While abroad there are many things you need to learn quickly, and how the locals work with money is a very important one. Here are five tips to help you manage a little easier:
1. Learn the number system in the local language. Pretty near all countries use a numerical system which runs on counts of ten called the decimal system we are all used too. What may be different, is how your destination country counts these ten digits ie. in English we count ten, twenty, thirty... However other languages, such as Chinese, while using the decimal system express it differently in their language ie. ten, two-ten, three-ten. Knowing these differences will help you be able to show the number on your fingers as multiples.
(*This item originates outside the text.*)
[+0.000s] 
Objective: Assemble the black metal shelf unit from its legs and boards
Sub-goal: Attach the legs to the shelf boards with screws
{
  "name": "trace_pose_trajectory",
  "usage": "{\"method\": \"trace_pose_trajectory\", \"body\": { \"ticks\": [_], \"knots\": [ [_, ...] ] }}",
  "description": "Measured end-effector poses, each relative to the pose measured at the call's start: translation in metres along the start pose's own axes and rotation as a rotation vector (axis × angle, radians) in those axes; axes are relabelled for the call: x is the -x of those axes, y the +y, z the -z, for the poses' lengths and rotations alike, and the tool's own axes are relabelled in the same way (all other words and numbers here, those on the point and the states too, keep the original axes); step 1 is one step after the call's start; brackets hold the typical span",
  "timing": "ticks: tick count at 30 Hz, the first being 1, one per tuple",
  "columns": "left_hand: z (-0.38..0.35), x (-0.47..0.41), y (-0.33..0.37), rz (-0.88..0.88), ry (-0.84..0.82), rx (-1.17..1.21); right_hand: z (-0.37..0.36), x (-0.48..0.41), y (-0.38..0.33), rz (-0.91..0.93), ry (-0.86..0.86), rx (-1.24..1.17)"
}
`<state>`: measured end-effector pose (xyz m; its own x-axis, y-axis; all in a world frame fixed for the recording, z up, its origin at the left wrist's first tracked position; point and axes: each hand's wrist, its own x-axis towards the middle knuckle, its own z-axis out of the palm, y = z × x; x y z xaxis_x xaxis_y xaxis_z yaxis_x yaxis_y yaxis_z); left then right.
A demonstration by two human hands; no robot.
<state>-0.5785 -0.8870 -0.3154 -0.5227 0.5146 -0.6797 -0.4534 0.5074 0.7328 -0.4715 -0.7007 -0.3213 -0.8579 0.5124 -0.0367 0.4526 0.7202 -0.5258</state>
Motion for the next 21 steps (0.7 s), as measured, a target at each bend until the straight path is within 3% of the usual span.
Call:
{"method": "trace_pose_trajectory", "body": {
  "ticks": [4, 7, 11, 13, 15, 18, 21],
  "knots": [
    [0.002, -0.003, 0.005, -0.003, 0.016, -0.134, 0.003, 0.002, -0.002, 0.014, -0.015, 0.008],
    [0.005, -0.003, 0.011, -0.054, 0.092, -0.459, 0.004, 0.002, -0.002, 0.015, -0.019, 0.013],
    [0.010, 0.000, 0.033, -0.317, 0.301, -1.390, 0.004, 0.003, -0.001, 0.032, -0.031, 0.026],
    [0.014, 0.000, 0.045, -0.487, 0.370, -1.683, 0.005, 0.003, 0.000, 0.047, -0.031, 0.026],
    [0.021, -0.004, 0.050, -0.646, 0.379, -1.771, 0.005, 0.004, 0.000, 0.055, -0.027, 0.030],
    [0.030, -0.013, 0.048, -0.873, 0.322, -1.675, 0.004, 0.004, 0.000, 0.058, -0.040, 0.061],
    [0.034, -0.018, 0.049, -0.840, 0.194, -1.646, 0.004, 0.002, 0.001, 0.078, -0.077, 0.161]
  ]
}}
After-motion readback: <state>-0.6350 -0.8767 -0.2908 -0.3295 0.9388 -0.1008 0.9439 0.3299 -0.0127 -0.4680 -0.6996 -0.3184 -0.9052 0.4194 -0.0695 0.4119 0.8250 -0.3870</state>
2. Ask other customers the price of something before asking an employee/the owner. The customer has less interest and means to obtain money from you. By asking the cashier, they can simply show on their fingers, a higher number. I've had this happen a couple times when paying for food, granted they only charged me a few extra Yuan (a few Canadian cents to a dollar extra). At this point, there are a few options, you can start a pity fight with a local over a few cents, or pay and help them out a bit. Better to pay it forward. You can also ask for the price, then use an app which converts text via photo to confirm the price. Now if you're straight up being jerked around, obviously refuse. I had a taxi driver say it'd cost me 30¥ instead of ~18¥ for a ride home one night. Just politely say no thanks and move on. It's important to note, many times if you approach a taxi and ask how much it will be. This provided them the opportunity to make up a price. Simply get in the car and express the address of your destination. If they do not turn the meter on, you're not required to pay the fare.
3. Use a photo translation app, preferably one which works offline. This avoids being dependent on widely varying internet connections or restricted services ie. google etc.
4. Negotiate. In many places around the world, prices are negotiable. Always try to get the price lowered, if they want to do business with you, merchants often will. Especially street merchants.
5. Discuss and finalize price before pulling out your money. This way, the seller can't see how much you have and push you upwards if they observe you have many funds. You can use this in the opposing direction and only display a smaller amount of funds; making such an impression of what you have available and negotiate downwards.
To my Canadian friends, it takes about 2 seconds to become used to not having to calculate taxes! Once you're some place which displays prices with taxes included, it's a dream come true!